[Task]
Lines with "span" in them are to be located in the listing below and copied.

[[ Recorded information, beginning ]]

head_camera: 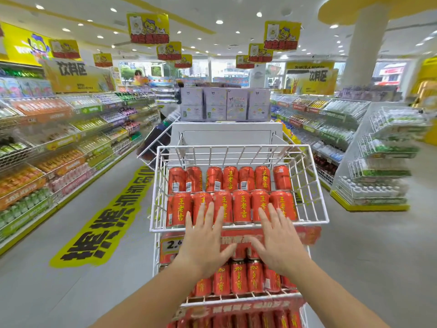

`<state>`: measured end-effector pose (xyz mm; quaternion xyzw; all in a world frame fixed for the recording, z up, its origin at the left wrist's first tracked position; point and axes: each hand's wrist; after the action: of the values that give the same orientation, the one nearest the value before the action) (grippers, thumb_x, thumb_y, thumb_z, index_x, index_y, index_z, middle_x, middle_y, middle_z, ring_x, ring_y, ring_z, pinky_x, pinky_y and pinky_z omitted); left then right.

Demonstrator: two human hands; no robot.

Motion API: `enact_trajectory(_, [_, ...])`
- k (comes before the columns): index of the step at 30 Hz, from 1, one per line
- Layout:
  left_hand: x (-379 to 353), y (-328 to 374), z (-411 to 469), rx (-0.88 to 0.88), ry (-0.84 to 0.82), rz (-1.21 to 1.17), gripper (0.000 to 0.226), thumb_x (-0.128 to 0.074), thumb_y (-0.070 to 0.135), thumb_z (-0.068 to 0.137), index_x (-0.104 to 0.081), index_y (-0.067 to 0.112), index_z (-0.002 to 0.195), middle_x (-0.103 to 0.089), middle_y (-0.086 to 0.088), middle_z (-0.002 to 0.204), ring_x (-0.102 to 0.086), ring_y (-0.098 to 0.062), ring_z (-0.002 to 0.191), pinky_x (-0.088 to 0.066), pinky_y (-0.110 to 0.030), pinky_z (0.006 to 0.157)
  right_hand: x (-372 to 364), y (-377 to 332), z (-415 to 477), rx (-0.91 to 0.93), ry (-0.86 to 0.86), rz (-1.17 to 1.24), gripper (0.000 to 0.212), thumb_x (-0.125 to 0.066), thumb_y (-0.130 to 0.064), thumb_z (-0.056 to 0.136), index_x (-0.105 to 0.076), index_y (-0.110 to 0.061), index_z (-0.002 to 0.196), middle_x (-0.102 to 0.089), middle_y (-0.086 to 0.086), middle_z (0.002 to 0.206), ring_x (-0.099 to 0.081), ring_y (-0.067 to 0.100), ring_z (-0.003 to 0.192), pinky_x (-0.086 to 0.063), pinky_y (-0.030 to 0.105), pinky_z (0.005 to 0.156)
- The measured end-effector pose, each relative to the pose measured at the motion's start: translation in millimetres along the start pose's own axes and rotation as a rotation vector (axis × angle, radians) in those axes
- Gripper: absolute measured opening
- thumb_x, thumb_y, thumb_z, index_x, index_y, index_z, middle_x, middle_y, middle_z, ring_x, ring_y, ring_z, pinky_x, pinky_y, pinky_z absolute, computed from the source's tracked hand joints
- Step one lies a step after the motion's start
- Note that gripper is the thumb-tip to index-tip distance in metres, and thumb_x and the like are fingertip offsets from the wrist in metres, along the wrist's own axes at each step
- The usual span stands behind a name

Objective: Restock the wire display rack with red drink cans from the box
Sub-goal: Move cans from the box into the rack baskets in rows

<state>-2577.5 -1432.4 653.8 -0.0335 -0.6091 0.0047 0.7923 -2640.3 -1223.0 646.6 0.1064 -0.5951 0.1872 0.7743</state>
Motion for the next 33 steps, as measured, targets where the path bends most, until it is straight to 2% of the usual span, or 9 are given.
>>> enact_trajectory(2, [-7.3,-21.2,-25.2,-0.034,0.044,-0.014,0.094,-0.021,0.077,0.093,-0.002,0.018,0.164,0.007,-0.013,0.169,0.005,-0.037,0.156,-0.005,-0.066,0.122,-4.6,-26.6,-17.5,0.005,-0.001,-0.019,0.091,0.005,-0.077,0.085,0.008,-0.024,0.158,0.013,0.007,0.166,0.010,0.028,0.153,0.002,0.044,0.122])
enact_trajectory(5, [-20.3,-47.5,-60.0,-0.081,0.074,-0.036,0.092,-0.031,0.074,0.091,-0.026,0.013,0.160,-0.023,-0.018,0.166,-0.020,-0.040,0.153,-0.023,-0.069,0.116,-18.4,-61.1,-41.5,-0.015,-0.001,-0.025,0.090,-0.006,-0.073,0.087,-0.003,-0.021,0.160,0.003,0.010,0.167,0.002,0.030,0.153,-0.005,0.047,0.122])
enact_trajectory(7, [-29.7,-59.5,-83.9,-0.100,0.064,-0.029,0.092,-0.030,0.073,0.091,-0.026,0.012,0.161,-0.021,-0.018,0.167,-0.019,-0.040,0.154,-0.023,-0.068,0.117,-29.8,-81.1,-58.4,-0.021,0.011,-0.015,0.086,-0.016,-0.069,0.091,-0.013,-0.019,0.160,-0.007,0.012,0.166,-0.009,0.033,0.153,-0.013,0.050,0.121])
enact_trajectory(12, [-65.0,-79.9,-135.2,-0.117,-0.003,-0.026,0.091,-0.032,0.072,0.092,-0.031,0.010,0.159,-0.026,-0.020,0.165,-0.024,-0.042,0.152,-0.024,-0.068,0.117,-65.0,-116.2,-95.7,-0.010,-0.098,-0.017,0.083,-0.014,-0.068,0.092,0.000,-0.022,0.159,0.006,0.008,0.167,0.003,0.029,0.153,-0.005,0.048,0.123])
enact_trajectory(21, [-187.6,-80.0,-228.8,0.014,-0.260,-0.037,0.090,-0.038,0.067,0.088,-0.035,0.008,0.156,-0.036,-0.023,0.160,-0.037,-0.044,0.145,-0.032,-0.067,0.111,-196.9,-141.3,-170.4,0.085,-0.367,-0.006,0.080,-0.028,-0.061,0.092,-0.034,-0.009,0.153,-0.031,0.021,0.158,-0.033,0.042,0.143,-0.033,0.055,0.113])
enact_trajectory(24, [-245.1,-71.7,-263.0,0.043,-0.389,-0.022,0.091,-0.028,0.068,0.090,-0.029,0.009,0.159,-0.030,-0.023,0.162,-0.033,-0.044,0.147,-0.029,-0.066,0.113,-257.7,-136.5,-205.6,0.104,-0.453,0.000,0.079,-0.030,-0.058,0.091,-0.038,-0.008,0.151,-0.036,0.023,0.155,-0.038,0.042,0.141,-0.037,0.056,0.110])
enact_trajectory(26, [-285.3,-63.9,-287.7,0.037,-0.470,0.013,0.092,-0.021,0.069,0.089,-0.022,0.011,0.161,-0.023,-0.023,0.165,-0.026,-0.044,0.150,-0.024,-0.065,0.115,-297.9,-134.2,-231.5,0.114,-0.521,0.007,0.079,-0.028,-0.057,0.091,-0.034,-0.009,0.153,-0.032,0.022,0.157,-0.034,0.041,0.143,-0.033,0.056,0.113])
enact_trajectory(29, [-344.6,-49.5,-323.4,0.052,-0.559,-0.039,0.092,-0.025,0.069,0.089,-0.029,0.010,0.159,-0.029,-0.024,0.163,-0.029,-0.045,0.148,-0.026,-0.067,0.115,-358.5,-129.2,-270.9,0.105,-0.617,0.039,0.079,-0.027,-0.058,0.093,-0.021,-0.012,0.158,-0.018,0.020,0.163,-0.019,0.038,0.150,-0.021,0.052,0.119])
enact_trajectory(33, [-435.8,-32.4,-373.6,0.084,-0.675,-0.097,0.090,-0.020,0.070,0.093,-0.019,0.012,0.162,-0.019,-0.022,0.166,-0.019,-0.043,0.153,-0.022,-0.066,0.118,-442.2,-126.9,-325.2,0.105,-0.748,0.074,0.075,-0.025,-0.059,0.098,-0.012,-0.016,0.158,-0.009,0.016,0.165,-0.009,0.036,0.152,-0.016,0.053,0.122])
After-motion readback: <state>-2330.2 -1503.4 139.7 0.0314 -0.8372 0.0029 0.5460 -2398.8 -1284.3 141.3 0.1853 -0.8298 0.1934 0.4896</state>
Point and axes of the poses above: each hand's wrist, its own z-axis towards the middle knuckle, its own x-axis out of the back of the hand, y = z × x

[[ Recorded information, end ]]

[Response to this task]
- The usual span stands behind a name
Motion for the next 33 steps, as measured, targets where the path bends most, until it is straight to 2% of the usual span, or 9 are given.

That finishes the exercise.